This is a question is occasionally asked by students and here is the answer.
We are not religious. This choice is not dogmatic. We do both research in programming languages and tool support for software evolution. In both cases Smalltalk is handy:
- Programming language — Smalltalk is extermely uniform. Experimenting with a language change is faster in Smalltak, than say, Java or Ruby. Their syntax and sets of rules are bigger, which implies more work.
- Tool Support — If you want to extend the environment with more browsers/views/features, you can do it easily. Also, tool support and meta-programming go well together. You don’t have a separation between application code and environment code. This makes the whole system very malleable to experiement with.

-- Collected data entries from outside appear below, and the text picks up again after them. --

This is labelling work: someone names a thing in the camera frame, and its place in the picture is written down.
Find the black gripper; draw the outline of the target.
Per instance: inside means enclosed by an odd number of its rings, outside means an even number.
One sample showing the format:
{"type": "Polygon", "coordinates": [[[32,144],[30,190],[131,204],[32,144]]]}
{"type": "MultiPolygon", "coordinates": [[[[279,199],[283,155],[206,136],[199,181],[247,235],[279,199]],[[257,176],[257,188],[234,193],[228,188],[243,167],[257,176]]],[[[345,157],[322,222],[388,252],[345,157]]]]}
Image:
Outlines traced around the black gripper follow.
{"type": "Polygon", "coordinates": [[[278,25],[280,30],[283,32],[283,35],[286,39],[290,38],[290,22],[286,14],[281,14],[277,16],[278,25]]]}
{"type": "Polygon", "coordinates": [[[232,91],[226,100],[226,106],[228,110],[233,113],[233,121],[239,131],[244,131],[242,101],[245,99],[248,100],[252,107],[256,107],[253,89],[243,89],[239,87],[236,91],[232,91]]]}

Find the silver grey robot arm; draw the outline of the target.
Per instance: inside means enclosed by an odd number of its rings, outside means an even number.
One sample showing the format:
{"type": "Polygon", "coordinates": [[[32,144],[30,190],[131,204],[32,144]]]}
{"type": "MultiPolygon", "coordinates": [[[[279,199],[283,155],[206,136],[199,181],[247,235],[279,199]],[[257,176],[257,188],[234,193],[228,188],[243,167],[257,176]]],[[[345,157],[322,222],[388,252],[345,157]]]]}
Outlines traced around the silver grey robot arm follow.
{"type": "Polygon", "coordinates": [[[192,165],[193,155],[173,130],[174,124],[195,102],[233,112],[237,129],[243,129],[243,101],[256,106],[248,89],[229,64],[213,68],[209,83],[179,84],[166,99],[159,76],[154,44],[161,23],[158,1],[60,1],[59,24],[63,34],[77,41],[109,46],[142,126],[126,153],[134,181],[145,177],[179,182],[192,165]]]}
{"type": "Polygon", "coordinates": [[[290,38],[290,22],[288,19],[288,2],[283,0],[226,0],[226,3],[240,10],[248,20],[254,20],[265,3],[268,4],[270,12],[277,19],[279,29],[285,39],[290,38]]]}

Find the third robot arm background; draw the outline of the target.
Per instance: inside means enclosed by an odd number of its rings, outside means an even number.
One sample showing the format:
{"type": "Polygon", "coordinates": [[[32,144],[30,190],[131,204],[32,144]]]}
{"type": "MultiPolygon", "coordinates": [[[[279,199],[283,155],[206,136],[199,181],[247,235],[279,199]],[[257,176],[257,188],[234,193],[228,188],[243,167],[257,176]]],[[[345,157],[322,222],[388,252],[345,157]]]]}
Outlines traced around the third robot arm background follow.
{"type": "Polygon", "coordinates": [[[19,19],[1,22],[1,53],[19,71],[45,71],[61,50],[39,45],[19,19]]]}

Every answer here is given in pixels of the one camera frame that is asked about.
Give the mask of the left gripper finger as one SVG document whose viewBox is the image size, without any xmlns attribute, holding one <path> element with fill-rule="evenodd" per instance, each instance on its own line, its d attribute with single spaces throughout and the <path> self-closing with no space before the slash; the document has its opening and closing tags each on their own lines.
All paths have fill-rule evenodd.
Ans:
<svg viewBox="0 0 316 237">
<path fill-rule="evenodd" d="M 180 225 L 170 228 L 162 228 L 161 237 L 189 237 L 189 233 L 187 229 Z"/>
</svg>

There exist other research platforms out there to ease experimentations in either category. They don’t match however with the versatility of Smalltalk, which remains thus a very competitive choice to consider. Usually, we mature our project to Java or Eclipse only after initial success in Smalltalk.
Smalltalk Anthology
- Smalltalk 80: the Language and its Implementation, by Adele Goldberg
- Smalltalk-80: Bits of History, Words of Advice, by Glenn Krasner
- Design Principles Behind Smalltalk, by Daniel H. Ingalls
- The early history of Smalltalk, by Alan Kay
- Smalltalk Best Practice Patterns, by Kent Beck
- Smalltalk: a Reflective Language, by F. Rivard
- Back to the future: the story of Squeak, a practical Smalltalk written in itself, by Daniel H. Ingalls et al.